Vicky Sanchez, the mother of a third grader, said that she is a district manager for Starbucks and is responsible for more than $20 million per year, but yet she struggles to help her child do homework. 

 

“I can’t help my kids with their homework and that’s a problem. Everything attached to the Common Core is not helping our students. The Common Core is not only hard for a 40 year old to understand, but what about our special education students? This is really making learning difficult,” she said. 

 

Sanchez also added that she doesn’t feel that students’ test scores should count against teachers. “My child’s teachers are bending over backwards. It is wrong that his grade would count against them.
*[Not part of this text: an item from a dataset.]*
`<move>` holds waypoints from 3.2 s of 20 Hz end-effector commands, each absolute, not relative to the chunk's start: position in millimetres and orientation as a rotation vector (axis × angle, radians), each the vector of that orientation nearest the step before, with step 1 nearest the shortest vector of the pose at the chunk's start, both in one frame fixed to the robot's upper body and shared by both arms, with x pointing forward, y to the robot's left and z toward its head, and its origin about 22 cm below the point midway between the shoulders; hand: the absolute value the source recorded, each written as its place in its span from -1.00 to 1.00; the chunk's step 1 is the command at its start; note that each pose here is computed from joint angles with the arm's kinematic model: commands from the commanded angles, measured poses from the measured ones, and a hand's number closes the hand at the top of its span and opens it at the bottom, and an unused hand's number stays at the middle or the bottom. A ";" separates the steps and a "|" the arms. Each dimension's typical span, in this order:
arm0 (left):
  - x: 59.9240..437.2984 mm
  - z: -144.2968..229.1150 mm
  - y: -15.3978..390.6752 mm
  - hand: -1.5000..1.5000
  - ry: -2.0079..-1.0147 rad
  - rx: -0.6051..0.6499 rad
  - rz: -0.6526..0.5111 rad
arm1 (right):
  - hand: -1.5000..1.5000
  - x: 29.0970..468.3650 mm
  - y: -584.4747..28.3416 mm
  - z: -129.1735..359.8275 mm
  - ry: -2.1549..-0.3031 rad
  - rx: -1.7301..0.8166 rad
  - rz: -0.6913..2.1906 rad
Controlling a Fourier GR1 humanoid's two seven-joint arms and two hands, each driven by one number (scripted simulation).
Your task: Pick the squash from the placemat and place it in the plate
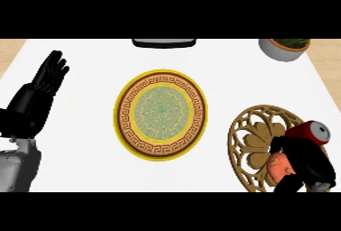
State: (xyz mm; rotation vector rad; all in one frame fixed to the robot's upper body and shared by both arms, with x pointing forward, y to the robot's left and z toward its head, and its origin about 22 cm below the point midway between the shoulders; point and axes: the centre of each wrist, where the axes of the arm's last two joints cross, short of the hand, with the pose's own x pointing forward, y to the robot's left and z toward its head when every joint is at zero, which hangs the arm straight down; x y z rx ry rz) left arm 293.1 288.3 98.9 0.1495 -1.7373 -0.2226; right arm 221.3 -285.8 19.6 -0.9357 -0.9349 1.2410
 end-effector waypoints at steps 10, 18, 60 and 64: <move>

When is someone going to step up even higher as a leader?” she asked the board. 

 

When asked about inBloom by an audience member, Grossane said that the district is required to send 400 pieces of data on every child to Albany, however, the district does not give any more information than what is required. “We send what is required by New York State and nothing else,” he said. 

 

“By the time my child is an adult, everything about him is going to be on the Internet,” Sanchez said. “I don’t want his data shared.”

 

Grossane also presented a state of Levittown schools and explained that he asked his teachers to go deeper when evaluating what’s working and where students need more attention in the schools. Each principal has been briefed on the findings and an overall building plan is in place to put a focus on all of the areas that need improvement. 

 

“We need to work on our own district and what we need to do in our own schools in our own classrooms,” he said. “We asked teachers to drill down and do more with each child specifically and use strategies to find out what their students didn’t do well on and how they can instruct the students differently this year,” Grossane added. 

 

In the past year, Grossane said that Levittown skyrocketed from 35th in the state in third grade math based on testing to 25th in the state. However, there is still work to be done. On the elementary level, the schools will focus on phonemic awareness, determining the central theme/idea, integrating information from multiple texts and using evidence to support point of view in English and will work on operations with decimals, multi-step word problems, area of geometric figures and comparing fractions in math. At the middle-school level, the English focus will be on citing textual evidence, determine the central theme, evaluating an argument and determining the meaning of words and phrases, while the

Math focus will be on expressions and equations, area in 3D figures, word problems, statistics and functions. In the high school, student engagement and effective questioning are the two main issues in science; contextual clues, indirect characterization, author’s style and poetry will be the primary focus in English and Math will see an increase of emphasis on word problems with real world applications, alternative methods to solve problems and use of visual aids. Grossane explained that social studies was not put on the list because the district excels in the subject. 

 

Goals for the year include increasing mastery level by five percent and improving Regents exam scores for those tests that are lower than the Nassau County average by five percent.